Не смогла больше сидеть, сама перестала понимать, когда эта грань между ними растворилась, когда пришло сожаление, тревога, страх за него, резво вскочила с кресла, замирая у перил. Глаза щипало от невысохших слез, руки трясло от волнения. Все, что она смогла сделать, чтобы сдержать крик, это зажать рот ладонью. Глаза беспомощно бегали по происходящему. Он, конечно же, встал, она и не верила, что может быть иначе, он просто не может проиграть, нет. А потом все стало таким двуликим, размытым, шум медленно начал стихать, и наступила темнота, такая приятная, спасающая сейчас темнота…

– Так, спокойно,– резкий запах заполнил легкие, оставляя в носоглотке свои мерзкие отголоски,– не вставай,– комната начала приобретать очертания.

– Где я? – коснулась лица рукой, голова раскалывалась.

–Лежи спокойно,– Калинин с небольшим усердием давит на ее плечо, не позволяя встать.

Когда она окончательно приходит в себя, то первое, что делает, выходит в узкий коридор, словно по памяти шагает по кафельному полу, толкая рукой заветную дверь, почему-то ей кажется, что там, за дверью кто-то есть. Так и происходит. Дверь открывается, как в замедленной съемке, минуты, в эти минуты она смотрит на него. Смотрит уже другими глазами, смотрит, как на человека, которому не чуда боль, не чужды эмоции. Артем сидит на диване, локти упираются в колени, ладони придерживают голову, глаза закрыты, что-то острое скользит по сердцу, оно сжимается наполняясь нежностью и огромным сожалением. Ей становиться его жалко. Жалко именно по-женски, тело наполняется еще большим переживанием и страхом.

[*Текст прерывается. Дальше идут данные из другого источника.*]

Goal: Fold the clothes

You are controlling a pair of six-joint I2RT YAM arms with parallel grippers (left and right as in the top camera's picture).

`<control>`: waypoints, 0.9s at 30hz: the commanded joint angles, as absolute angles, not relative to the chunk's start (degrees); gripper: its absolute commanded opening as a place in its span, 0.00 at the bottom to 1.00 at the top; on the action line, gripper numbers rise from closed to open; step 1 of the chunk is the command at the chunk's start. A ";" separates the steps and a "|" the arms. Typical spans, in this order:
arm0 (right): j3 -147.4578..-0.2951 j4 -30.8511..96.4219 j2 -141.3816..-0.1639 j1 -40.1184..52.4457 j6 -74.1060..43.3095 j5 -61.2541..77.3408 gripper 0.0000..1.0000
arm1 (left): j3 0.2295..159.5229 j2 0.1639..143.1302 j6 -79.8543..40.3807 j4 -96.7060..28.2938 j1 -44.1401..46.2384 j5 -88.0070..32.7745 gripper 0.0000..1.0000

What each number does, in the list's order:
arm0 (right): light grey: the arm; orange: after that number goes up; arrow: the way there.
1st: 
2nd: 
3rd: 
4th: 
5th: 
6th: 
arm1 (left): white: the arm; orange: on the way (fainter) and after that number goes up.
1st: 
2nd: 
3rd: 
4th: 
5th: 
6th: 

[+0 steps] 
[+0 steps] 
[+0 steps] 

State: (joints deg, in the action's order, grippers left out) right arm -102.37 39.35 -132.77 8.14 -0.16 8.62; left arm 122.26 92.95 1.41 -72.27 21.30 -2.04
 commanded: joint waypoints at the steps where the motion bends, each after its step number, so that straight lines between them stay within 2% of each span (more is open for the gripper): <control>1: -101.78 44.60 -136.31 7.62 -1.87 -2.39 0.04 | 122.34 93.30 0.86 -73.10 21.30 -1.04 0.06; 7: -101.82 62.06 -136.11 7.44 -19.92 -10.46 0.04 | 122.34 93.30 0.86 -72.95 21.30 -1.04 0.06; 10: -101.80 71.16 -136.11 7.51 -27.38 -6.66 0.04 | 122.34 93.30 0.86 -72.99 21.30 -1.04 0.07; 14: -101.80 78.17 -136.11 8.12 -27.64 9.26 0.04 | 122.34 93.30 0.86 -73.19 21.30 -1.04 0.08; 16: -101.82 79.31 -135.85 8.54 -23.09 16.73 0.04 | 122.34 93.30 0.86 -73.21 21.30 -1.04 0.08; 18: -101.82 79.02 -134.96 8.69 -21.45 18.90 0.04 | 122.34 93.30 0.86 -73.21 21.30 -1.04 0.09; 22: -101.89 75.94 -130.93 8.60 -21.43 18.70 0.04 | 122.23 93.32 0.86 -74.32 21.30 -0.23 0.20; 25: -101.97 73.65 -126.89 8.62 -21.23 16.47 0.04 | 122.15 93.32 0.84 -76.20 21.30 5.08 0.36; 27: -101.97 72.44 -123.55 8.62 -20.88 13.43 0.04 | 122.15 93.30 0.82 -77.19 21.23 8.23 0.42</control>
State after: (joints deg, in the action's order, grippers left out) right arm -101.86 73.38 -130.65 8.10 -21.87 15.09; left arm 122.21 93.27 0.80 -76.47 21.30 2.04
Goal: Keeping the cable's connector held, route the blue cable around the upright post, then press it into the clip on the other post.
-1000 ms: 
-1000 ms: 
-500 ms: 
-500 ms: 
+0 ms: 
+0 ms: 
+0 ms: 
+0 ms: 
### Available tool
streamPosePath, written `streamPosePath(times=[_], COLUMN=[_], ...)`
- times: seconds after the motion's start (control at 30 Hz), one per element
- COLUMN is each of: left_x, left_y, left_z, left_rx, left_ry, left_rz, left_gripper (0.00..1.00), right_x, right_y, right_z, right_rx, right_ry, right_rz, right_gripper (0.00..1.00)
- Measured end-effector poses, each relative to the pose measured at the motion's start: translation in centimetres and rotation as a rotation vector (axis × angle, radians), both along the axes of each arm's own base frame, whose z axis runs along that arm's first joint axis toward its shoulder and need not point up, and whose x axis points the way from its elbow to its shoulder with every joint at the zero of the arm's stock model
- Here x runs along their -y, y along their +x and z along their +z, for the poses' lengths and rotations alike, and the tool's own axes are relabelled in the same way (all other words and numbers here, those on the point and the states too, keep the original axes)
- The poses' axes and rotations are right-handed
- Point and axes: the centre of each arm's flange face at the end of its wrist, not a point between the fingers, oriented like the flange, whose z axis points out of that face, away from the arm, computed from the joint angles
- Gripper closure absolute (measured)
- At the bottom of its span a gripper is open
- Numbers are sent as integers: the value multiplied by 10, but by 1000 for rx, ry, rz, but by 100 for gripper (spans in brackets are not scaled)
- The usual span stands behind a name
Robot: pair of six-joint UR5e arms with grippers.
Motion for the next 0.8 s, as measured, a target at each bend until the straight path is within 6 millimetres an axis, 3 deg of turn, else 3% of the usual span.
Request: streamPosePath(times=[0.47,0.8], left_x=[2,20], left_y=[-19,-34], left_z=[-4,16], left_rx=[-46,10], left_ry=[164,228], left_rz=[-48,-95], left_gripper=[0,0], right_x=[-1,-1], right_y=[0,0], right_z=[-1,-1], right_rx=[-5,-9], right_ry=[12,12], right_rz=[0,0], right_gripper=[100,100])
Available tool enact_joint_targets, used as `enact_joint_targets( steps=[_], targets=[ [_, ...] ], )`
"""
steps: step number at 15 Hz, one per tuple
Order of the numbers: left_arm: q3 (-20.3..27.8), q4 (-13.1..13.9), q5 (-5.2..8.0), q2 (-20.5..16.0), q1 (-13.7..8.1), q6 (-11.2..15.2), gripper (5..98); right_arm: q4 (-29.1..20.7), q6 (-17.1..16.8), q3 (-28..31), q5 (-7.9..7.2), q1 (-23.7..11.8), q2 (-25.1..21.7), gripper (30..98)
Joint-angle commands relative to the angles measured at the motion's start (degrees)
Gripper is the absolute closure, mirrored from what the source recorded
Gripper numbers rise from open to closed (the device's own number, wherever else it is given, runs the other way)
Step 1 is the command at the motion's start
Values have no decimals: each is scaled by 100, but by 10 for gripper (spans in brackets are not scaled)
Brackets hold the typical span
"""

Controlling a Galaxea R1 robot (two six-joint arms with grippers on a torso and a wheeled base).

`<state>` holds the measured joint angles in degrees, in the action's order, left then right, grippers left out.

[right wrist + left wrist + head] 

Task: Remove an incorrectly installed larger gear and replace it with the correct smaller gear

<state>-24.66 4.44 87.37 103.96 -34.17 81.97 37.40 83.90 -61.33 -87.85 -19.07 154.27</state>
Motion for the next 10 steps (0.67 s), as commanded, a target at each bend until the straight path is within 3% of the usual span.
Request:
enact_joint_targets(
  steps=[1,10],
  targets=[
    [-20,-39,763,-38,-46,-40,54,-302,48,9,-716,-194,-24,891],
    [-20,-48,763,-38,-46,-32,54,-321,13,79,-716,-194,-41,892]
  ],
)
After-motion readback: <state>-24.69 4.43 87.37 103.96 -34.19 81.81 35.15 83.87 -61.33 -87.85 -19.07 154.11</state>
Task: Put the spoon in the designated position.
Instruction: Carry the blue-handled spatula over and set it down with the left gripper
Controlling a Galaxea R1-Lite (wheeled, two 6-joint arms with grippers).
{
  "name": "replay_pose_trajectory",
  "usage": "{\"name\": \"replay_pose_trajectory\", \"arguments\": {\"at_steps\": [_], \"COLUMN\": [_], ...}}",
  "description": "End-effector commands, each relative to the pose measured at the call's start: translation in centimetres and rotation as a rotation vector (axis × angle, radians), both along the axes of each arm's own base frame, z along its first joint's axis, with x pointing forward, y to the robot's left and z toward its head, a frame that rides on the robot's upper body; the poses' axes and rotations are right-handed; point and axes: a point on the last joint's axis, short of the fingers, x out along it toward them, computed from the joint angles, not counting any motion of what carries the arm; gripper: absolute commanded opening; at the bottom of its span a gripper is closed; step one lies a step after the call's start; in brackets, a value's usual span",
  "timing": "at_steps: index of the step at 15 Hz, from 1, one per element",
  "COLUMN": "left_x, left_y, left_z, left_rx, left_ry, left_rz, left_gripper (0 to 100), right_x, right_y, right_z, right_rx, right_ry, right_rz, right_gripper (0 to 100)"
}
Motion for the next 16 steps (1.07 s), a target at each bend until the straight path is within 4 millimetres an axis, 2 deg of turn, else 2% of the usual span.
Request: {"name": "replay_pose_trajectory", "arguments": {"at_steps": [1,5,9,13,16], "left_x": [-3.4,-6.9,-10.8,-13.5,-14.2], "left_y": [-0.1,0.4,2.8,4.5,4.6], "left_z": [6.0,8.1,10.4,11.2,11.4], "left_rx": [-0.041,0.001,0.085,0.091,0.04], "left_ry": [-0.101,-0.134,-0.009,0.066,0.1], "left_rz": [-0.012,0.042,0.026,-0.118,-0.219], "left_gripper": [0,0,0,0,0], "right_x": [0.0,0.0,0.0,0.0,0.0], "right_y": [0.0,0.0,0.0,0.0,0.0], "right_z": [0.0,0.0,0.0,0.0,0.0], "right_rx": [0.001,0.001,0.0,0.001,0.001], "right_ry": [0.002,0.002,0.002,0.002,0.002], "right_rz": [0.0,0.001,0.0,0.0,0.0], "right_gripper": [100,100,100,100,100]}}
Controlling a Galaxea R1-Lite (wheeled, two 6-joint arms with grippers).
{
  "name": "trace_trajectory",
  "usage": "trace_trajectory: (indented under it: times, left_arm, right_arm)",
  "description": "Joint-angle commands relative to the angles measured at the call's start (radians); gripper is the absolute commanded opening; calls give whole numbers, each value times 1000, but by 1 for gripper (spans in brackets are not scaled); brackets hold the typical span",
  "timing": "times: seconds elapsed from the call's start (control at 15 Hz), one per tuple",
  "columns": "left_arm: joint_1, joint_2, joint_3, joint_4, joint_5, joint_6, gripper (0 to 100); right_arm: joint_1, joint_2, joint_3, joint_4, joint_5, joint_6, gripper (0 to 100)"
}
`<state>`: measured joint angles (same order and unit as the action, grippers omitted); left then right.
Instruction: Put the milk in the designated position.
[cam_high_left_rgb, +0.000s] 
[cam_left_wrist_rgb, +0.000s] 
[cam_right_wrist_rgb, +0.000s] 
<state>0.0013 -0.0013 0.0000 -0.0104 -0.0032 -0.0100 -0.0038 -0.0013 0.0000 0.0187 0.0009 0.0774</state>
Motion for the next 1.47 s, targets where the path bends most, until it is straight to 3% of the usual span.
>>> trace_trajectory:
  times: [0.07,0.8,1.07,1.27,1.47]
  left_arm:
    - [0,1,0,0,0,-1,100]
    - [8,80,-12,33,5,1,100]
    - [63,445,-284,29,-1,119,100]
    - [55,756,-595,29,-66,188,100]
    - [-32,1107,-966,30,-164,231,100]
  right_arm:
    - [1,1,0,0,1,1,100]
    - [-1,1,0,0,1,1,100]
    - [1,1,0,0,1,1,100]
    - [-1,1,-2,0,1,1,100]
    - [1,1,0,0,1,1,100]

Ей больно за него, словно это ее избили. Очень больно. Присаживается рядом на диван, боится коснуться разбитой руки. Кладет ладонь на его плечо.

Артем не шевелится, совершенно не реагирует на ее жест и продолжает молчать. Только глаза открывает, только глаза. Ее рука, как и само прикосновение, обжигает кожу через плотную ткань черной футболки, ее рука все равно кажется слишком горячей, медленно поворачивает голову.

– Зачем ты это сделал? – в глазах слезы,– Ты же хороший человек. Зачем?

– Ты и понятия не имеешь, какой я человек…хотя,– усмехается, понимая, что она уже успела увидеть многое, и, конечно же, сделала выводы. Только вот выводы у нее неправильные, наивные, дурацкие какие-то.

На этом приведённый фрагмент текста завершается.